As it turns out, we had customer reports of applications throwing InvalidProgramException
when using our instrumentation. This exception is thrown when the JIT encounters invalid IL code, most likely emitted by our profiler. The symptoms were always the same: upon starting, the application had a random probability of ending up in a state where the exception would be thrown every time a method in particular was called. When that happened, restarting the application fixed the issue. The affected method would change from one time to the other. The issue was bad enough that the customers felt the need to report it, and rare enough that it couldn’t be reproduced at will. Yikes.
Since we couldn’t reproduce the issue ourselves, I decided to ask for a memory dump, and received one a few weeks later (random issues are random). This was my first time debugging this kind of problem, and it proved to be quite dodgy, so I figured out it would make a nice subject for an article.

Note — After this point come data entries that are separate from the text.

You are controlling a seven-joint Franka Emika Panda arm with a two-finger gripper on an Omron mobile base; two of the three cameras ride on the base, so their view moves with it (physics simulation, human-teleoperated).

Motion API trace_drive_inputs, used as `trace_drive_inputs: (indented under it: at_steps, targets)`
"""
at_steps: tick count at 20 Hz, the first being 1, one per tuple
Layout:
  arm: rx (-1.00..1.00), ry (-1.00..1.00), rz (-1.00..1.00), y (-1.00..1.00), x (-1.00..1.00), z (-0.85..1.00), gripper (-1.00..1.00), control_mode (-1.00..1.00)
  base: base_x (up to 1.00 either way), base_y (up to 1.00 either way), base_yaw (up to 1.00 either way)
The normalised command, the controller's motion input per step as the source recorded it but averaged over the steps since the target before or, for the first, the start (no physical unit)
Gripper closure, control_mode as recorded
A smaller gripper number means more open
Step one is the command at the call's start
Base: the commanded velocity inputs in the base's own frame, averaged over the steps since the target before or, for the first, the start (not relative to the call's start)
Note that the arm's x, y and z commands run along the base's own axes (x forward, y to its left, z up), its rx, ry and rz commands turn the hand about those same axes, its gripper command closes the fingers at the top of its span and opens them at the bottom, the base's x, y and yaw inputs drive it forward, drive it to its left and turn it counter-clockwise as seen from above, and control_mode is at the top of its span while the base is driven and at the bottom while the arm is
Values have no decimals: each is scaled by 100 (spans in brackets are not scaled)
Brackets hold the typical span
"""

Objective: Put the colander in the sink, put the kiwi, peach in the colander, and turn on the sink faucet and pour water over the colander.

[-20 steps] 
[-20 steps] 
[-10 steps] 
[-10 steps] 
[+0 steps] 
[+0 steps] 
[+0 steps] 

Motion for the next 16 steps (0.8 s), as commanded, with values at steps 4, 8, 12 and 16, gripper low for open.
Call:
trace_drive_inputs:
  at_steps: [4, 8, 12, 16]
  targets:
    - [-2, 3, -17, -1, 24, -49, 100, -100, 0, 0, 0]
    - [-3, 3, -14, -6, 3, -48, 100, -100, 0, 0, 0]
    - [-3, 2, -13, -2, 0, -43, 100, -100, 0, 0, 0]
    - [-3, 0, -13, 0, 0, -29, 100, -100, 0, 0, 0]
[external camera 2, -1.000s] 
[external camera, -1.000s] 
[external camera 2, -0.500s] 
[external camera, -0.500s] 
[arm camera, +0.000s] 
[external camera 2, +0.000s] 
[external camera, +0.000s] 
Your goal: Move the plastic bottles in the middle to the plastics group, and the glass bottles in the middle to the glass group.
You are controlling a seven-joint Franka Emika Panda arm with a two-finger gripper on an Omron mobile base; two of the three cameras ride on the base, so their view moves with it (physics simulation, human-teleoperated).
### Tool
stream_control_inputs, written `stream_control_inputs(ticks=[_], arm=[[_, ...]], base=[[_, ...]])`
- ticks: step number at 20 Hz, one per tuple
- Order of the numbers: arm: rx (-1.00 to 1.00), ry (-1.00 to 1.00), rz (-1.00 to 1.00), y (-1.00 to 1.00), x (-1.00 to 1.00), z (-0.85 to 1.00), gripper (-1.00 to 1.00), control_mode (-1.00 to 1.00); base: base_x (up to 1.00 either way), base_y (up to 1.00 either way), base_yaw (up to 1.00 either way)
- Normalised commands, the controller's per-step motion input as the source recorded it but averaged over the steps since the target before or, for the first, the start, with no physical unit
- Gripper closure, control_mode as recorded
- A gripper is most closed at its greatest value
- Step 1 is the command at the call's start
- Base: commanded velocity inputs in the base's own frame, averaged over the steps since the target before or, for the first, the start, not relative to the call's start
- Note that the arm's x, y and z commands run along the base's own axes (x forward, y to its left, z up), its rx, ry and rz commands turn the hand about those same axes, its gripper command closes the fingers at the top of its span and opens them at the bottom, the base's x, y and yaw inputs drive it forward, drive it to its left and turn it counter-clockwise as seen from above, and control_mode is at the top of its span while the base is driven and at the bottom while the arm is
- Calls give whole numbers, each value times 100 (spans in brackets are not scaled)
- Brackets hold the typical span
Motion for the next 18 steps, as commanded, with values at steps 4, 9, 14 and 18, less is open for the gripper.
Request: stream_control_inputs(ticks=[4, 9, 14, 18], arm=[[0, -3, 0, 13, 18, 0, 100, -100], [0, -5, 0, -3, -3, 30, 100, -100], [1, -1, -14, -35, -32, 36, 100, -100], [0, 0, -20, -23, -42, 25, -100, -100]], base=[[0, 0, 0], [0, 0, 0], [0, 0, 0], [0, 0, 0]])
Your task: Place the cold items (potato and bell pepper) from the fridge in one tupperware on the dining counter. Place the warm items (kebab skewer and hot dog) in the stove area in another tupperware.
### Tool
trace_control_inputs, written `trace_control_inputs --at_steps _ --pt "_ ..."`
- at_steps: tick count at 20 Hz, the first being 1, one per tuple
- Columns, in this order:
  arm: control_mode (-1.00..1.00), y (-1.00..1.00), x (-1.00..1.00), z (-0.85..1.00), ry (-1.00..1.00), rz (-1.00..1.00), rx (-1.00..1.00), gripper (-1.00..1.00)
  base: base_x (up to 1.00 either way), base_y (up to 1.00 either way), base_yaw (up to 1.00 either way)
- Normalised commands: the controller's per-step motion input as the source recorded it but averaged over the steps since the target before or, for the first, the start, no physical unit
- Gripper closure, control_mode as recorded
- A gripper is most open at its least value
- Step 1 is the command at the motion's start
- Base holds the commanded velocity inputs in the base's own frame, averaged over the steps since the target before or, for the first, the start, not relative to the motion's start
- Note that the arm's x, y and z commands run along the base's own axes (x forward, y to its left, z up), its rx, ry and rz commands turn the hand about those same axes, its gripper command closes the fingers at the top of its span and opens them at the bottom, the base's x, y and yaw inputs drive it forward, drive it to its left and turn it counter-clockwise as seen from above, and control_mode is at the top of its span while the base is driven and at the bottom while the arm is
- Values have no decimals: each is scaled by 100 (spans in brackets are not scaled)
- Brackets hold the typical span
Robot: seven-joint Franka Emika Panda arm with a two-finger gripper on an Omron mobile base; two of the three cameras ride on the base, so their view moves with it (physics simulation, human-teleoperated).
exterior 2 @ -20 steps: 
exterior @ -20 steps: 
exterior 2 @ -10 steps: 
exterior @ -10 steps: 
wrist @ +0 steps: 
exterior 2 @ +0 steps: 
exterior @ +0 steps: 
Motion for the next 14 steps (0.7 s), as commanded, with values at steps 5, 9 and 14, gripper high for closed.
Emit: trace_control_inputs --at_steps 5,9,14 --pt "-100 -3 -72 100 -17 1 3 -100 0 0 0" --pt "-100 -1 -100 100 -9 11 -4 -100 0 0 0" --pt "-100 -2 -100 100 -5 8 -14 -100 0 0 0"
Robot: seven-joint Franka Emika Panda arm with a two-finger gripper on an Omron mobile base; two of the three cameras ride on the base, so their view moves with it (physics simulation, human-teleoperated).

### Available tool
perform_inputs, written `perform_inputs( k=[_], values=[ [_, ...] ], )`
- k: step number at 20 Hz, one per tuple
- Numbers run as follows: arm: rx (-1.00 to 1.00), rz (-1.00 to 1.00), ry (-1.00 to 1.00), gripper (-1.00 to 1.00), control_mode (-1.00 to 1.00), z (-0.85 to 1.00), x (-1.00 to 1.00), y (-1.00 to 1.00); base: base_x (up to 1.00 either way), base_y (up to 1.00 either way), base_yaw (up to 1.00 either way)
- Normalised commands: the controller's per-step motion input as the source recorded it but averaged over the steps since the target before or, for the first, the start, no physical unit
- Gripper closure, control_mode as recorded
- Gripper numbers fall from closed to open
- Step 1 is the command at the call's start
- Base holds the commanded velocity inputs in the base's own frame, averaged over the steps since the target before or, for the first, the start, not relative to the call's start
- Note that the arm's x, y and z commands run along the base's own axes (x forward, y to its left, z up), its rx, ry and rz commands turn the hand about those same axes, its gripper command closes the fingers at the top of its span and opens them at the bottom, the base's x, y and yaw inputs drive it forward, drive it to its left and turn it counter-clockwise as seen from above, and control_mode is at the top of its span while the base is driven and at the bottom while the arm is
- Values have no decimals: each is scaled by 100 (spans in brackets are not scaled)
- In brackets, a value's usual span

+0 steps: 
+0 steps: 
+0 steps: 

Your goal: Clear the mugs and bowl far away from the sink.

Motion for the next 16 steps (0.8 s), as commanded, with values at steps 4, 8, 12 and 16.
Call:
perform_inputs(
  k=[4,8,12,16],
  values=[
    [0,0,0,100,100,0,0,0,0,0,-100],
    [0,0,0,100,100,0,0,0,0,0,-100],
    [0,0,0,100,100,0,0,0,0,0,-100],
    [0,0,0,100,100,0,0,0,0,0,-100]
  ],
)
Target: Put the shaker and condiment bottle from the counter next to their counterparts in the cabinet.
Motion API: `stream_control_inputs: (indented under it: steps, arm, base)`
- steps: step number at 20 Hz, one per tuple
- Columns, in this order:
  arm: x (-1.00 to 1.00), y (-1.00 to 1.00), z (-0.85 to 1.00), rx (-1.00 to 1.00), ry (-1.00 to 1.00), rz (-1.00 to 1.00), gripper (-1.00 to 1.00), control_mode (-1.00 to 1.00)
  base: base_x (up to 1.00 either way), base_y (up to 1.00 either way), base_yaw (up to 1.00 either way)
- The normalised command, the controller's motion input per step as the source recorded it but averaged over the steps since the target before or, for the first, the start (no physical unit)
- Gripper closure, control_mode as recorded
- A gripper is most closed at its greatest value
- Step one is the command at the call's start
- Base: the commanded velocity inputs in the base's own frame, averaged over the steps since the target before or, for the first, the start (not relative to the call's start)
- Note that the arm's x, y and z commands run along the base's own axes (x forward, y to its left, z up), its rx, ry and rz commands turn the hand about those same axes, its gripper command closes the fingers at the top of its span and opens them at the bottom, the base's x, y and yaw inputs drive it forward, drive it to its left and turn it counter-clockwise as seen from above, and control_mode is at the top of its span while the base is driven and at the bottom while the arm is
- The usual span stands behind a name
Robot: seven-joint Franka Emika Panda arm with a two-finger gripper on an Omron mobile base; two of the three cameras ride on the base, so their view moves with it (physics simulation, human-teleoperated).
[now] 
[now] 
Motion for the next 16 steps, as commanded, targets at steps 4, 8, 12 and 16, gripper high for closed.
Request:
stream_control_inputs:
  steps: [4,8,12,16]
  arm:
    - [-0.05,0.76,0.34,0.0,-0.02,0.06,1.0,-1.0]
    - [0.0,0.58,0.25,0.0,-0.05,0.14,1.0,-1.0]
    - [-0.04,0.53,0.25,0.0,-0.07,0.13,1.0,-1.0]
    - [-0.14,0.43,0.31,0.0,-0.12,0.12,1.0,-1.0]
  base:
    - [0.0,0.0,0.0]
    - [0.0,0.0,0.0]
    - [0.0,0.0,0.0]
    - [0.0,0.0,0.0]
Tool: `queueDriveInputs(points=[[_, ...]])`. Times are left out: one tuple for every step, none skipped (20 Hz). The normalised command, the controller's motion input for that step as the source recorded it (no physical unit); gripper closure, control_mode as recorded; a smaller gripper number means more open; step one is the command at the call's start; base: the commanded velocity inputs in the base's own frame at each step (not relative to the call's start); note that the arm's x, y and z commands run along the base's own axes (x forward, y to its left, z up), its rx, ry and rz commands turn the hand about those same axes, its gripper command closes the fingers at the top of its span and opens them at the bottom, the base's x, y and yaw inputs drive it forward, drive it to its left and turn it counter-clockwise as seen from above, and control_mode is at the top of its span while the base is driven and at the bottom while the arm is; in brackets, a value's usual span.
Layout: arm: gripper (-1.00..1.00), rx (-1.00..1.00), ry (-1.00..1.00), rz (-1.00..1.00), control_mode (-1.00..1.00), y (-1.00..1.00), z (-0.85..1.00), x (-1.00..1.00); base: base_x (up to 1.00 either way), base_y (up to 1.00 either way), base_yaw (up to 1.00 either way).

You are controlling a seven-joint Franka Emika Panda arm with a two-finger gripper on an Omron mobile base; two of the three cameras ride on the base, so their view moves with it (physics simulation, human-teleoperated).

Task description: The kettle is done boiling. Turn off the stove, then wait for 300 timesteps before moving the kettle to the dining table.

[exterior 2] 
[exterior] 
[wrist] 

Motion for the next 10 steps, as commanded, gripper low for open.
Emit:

The article ended up being a lot longer than I thought, so I divided it into 3 different parts.
-
Part 1: Preliminary exploration
Preliminary exploration
The memory dump had been captured on a Linux instance. I opened it with dotnet-dump, running on WSL2. The first step was to find what method was throwing the exception. Usually, this kind of memory dump is captured when the first-chance exception is thrown, and that exception is visible in the last column when using the clrthreads
command. But I couldn’t find any:
> clrthreads
ThreadCount: 19
UnstartedThread: 0
BackgroundThread: 10
PendingThread: 0
DeadThread: 7
Hosted Runtime: no
Lock
DBG ID OSID ThreadOBJ State GC Mode GC Alloc Context Domain Count Apt Exception
0 1 1 0000000001B318D0 2020020 Preemptive 0000000000000000:0000000000000000 0000000001AF60B0 0 Ukn
5 2 a 0000000001AD1FE0 21220 Preemptive 00007FCE9864C630:00007FCE9864E2D0 0000000001AF60B0 0 Ukn (Finalizer)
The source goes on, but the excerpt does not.